Copy exactly the lines of the data below, beginning with the line with "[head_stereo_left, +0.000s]" and ending with the line with "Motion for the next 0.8". Pictures are to be omitted.

SOURCE RECORDS Block Start

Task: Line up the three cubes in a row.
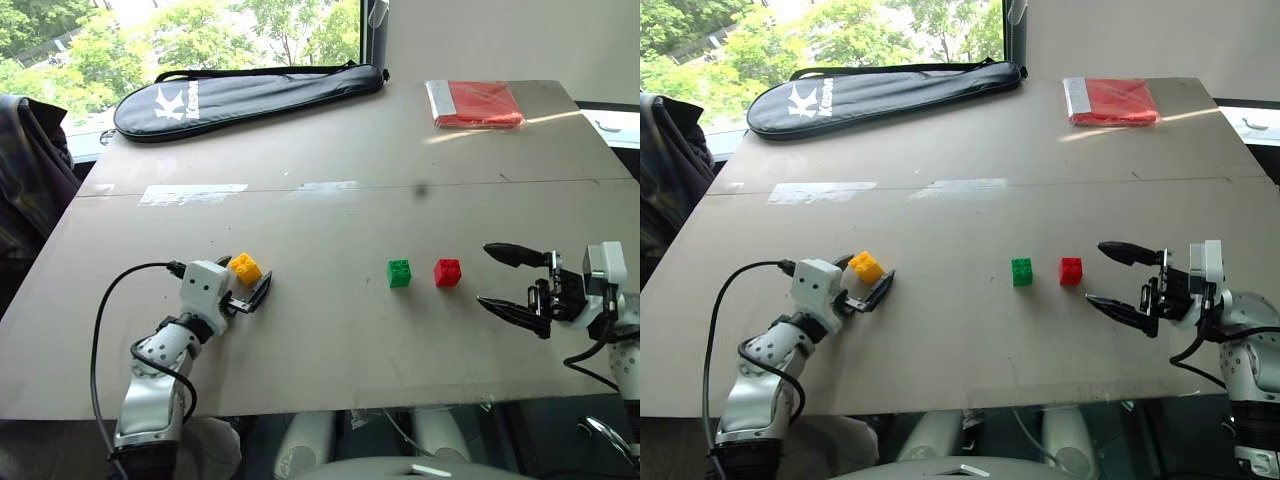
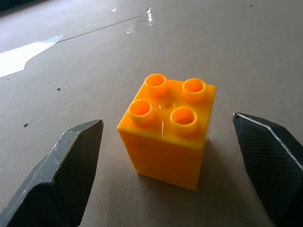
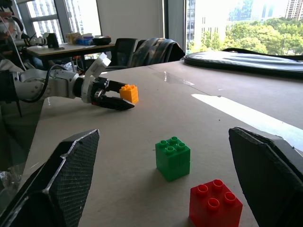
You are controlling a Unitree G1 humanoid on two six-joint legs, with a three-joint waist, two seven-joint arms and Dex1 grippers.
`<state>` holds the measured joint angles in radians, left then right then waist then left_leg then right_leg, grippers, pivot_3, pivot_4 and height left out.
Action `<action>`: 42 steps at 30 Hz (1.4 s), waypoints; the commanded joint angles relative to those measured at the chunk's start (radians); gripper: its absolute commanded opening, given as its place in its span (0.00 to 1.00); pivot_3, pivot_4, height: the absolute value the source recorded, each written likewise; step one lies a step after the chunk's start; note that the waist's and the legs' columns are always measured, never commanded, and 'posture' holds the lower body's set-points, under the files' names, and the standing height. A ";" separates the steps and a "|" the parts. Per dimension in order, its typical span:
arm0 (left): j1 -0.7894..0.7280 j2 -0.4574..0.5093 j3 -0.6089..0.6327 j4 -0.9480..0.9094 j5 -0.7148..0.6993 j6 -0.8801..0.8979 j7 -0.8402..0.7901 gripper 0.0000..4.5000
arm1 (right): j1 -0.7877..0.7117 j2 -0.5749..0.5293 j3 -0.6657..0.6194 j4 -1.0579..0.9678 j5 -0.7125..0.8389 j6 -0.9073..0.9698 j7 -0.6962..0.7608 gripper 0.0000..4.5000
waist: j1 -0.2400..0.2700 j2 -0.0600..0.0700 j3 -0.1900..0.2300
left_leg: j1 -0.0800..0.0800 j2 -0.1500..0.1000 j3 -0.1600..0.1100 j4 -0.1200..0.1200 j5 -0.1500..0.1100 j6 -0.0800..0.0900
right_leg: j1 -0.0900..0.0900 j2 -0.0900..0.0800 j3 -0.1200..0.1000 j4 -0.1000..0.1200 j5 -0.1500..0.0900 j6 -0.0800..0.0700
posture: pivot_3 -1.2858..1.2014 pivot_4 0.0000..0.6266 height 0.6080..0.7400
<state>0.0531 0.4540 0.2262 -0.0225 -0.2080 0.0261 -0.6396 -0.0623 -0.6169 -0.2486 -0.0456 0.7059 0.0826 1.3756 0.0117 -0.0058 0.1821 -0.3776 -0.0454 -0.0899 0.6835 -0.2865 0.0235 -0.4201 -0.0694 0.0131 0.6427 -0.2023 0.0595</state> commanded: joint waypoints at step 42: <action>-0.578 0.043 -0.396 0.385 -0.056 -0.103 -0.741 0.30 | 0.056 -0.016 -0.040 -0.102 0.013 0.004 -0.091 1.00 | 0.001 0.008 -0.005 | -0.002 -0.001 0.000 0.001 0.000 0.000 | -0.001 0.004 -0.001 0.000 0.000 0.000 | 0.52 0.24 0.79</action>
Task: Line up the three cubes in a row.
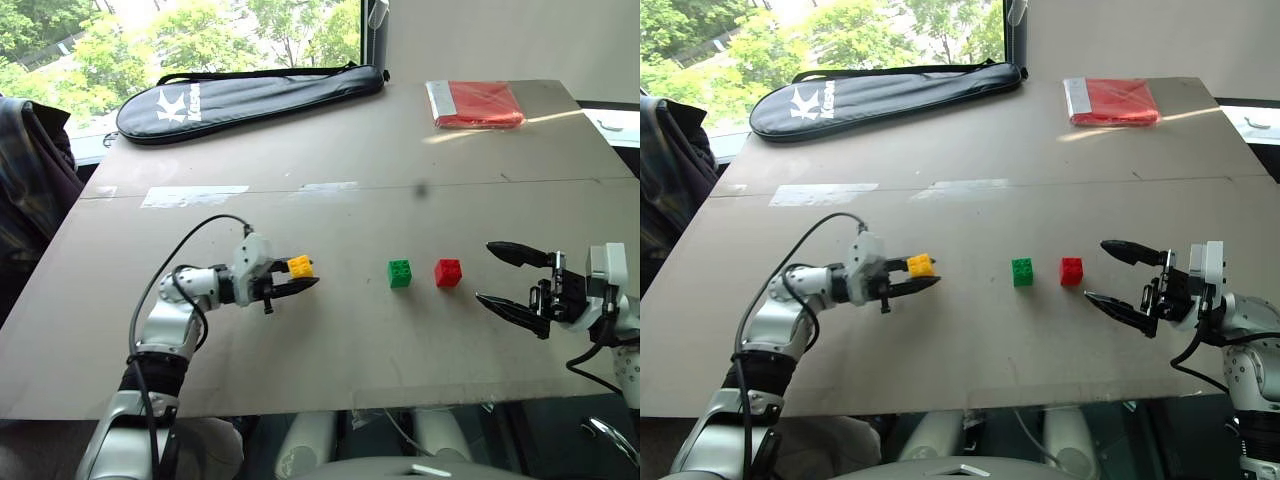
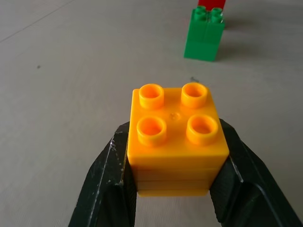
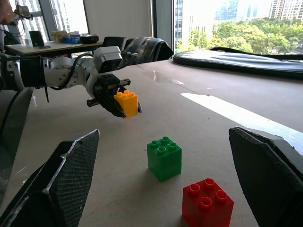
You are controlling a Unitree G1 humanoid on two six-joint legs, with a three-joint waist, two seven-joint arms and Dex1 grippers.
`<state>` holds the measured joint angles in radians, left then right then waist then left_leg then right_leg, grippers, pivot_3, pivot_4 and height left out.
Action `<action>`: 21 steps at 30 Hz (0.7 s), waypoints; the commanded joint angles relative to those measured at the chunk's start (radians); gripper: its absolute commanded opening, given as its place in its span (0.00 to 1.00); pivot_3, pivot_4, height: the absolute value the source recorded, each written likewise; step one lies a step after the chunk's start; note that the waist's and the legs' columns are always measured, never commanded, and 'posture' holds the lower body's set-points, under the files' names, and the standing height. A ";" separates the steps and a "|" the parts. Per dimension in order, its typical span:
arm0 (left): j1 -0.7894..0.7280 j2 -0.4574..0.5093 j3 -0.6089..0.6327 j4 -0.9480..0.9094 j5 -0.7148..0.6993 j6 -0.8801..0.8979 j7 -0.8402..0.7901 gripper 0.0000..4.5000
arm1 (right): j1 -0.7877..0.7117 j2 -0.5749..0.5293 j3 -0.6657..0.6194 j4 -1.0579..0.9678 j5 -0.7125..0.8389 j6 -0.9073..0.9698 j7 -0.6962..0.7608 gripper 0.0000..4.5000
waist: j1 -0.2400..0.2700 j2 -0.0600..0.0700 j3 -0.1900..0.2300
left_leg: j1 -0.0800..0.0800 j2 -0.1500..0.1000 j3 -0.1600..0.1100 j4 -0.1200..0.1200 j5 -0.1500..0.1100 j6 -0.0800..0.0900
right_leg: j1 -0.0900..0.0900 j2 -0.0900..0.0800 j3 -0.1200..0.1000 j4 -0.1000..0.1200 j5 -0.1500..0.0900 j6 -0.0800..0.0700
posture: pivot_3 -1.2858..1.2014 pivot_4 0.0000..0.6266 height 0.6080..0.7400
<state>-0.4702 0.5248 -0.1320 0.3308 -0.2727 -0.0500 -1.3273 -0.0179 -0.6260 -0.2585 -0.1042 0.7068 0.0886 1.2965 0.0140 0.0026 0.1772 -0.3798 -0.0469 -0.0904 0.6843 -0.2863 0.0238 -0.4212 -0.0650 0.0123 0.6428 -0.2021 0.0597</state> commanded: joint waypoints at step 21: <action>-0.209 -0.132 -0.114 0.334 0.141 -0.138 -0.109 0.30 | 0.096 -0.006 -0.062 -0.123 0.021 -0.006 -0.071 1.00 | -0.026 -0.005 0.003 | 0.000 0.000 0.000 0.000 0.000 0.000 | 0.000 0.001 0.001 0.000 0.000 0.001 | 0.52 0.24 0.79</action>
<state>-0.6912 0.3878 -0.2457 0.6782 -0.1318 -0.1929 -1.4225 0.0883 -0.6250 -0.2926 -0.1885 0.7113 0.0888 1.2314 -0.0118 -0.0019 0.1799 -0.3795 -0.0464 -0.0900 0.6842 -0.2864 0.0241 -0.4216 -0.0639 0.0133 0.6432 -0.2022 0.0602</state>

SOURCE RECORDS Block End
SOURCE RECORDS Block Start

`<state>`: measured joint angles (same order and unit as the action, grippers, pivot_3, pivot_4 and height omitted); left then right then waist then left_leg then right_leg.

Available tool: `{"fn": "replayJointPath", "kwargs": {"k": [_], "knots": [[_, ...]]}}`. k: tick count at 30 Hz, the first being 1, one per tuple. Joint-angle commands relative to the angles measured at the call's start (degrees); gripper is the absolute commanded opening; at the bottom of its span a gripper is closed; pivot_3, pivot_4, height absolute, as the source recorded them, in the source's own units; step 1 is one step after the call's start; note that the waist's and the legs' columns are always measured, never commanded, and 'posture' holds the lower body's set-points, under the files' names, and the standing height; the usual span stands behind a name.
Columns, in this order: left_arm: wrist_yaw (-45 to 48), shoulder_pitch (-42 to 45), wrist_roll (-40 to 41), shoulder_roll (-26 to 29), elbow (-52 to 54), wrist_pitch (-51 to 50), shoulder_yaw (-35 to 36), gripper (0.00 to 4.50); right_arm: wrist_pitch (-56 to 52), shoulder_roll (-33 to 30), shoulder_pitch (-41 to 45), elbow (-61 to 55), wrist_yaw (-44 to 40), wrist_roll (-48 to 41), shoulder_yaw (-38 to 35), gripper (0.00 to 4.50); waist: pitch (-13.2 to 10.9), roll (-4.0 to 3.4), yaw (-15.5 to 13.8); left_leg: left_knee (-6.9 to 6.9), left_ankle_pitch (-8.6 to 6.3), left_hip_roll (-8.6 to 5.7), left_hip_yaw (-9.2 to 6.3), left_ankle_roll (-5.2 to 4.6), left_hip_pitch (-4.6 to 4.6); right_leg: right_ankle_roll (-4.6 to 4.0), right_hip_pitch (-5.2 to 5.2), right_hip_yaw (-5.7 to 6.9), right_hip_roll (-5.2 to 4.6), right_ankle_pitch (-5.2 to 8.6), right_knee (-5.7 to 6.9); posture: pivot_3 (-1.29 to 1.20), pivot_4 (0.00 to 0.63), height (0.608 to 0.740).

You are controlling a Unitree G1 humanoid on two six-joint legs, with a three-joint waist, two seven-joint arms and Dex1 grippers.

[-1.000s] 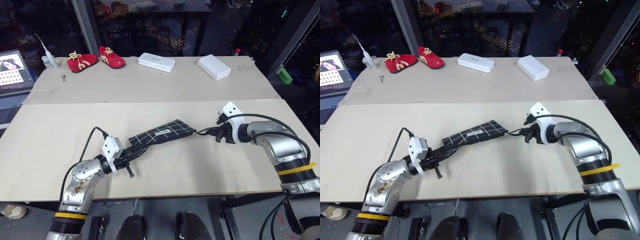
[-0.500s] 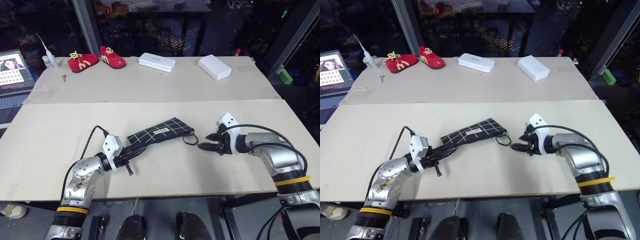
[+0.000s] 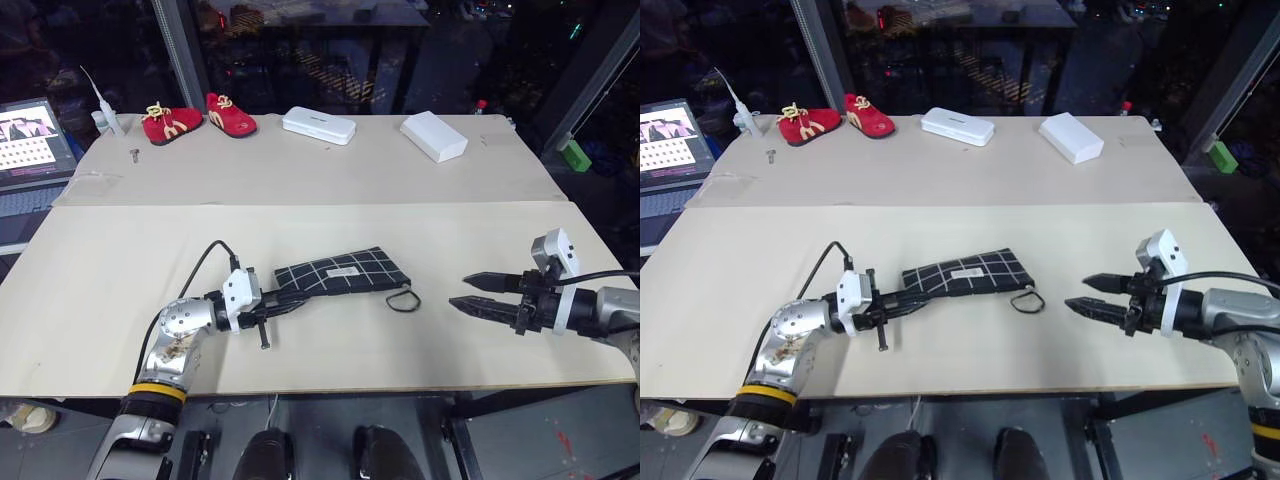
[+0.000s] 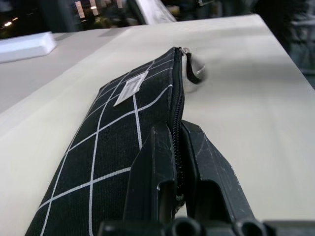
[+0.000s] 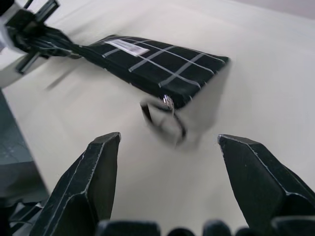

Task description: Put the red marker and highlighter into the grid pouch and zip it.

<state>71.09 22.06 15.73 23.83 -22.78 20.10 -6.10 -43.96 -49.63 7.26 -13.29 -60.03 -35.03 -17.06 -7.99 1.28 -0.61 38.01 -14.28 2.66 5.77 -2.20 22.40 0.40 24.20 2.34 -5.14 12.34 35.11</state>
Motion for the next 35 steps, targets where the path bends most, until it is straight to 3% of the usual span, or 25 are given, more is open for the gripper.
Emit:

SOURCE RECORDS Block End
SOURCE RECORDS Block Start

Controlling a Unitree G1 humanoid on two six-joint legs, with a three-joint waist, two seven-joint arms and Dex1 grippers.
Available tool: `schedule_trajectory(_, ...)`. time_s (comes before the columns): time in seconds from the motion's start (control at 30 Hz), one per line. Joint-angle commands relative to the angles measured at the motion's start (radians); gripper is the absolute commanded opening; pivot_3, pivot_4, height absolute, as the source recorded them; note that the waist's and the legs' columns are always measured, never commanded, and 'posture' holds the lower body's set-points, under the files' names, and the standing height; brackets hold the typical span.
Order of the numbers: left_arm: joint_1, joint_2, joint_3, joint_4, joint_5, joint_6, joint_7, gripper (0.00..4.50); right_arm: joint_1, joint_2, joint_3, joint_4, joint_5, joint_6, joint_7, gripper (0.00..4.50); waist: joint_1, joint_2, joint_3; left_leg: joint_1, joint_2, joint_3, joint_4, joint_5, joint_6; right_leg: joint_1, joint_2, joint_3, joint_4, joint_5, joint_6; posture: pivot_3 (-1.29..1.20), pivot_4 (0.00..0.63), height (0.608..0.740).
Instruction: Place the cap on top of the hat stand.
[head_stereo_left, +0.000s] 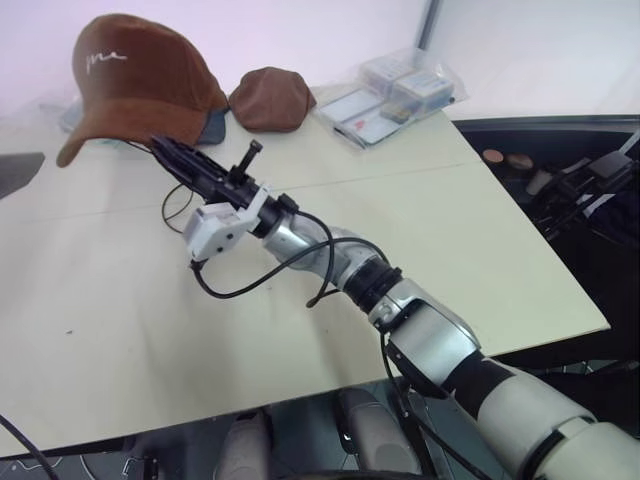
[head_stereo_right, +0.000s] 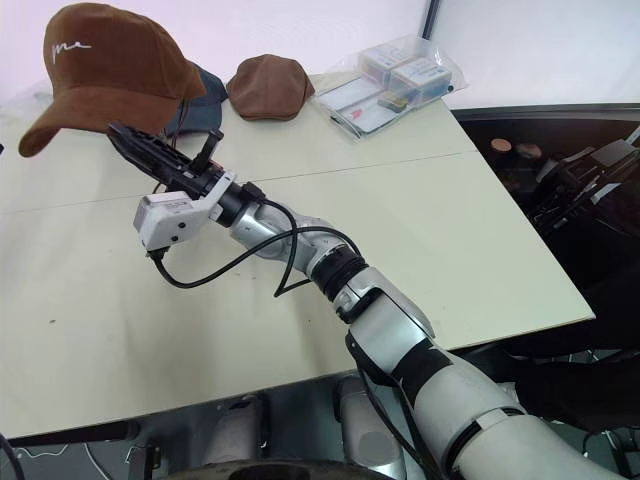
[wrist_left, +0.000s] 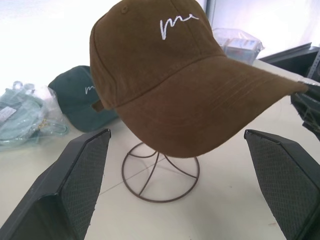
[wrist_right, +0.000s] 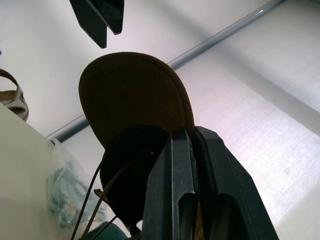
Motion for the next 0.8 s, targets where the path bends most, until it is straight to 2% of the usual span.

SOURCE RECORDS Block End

_EXERCISE OUTPUT_
[head_stereo_left, +0.000s] 
[head_stereo_right, +0.000s] 
[wrist_left, +0.000s] 
[wrist_right, +0.000s] 
Motion for the next 0.8 s, targets where the path bends most, until it is straight to 2% of the usual span.

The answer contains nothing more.